# DIRECTIONS:
The lines to copy from the listing below are those that contain the string "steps".

# INFORMATION SUPPLIED:
╭──
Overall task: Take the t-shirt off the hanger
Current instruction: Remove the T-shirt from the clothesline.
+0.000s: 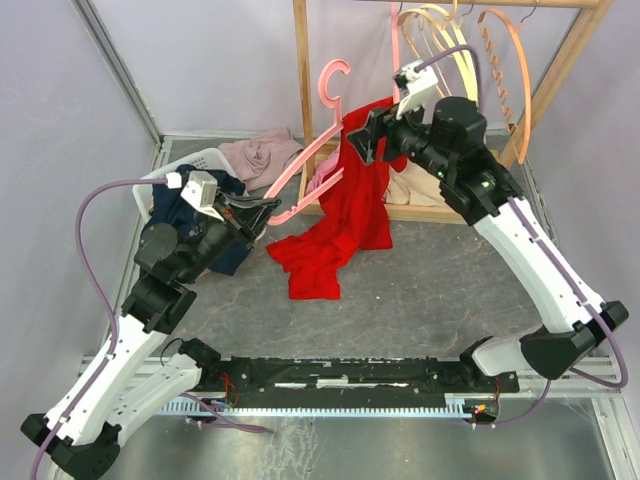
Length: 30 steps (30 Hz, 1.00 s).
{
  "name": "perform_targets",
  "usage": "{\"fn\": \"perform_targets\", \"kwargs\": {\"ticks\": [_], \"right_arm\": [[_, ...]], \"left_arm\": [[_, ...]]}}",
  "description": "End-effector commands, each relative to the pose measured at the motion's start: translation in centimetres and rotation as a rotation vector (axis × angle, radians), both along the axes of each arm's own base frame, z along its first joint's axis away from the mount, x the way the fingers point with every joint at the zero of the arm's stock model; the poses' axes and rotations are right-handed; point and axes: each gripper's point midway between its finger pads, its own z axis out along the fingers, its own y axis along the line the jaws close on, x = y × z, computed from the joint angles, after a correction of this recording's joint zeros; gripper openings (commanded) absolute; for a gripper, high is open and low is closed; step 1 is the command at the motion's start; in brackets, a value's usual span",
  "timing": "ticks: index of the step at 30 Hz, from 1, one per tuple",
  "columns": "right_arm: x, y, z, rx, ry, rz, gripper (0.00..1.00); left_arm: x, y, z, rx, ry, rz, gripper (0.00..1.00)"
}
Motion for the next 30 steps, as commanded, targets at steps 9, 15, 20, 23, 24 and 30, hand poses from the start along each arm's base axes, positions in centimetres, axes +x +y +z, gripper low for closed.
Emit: {"fn": "perform_targets", "kwargs": {"ticks": [9, 15, 20, 23, 24, 30], "right_arm": [[2.5, 1.5, -2.0, -0.02, 0.006, -0.076, 0.42], [2.8, 0.0, -1.8, -0.028, -0.014, -0.153, 0.16], [4.7, -3.1, -1.2, -0.038, -0.022, -0.322, 0.03], [6.3, -4.5, -1.4, -0.044, -0.012, -0.392, 0.02], [6.9, -5.0, -1.5, -0.042, -0.007, -0.415, 0.01], [9.0, -6.6, -2.2, -0.038, -0.012, -0.485, 0.01]], "left_arm": [[-3.2, 1.4, 6.3, -0.121, -0.158, -0.029, 0.03], [-3.1, 2.5, 6.6, -0.113, -0.162, 0.03, 0.03], [-3.6, 3.2, 7.1, -0.115, -0.169, 0.048, 0.03], [-4.0, 3.9, 7.4, -0.123, -0.176, 0.07, 0.03], [-4.1, 4.2, 7.5, -0.125, -0.176, 0.081, 0.03], [-4.3, 5.3, 7.6, -0.119, -0.178, 0.127, 0.03]]}}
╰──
# SOLUTION:
Length: 30 steps (30 Hz, 1.00 s).
Motion for the next 30 steps, as commanded, targets at steps 9, 15, 20, 23, 24 and 30, hand poses from the start along each arm's base axes, positions in centimetres, axes +x +y +z, gripper low for closed.

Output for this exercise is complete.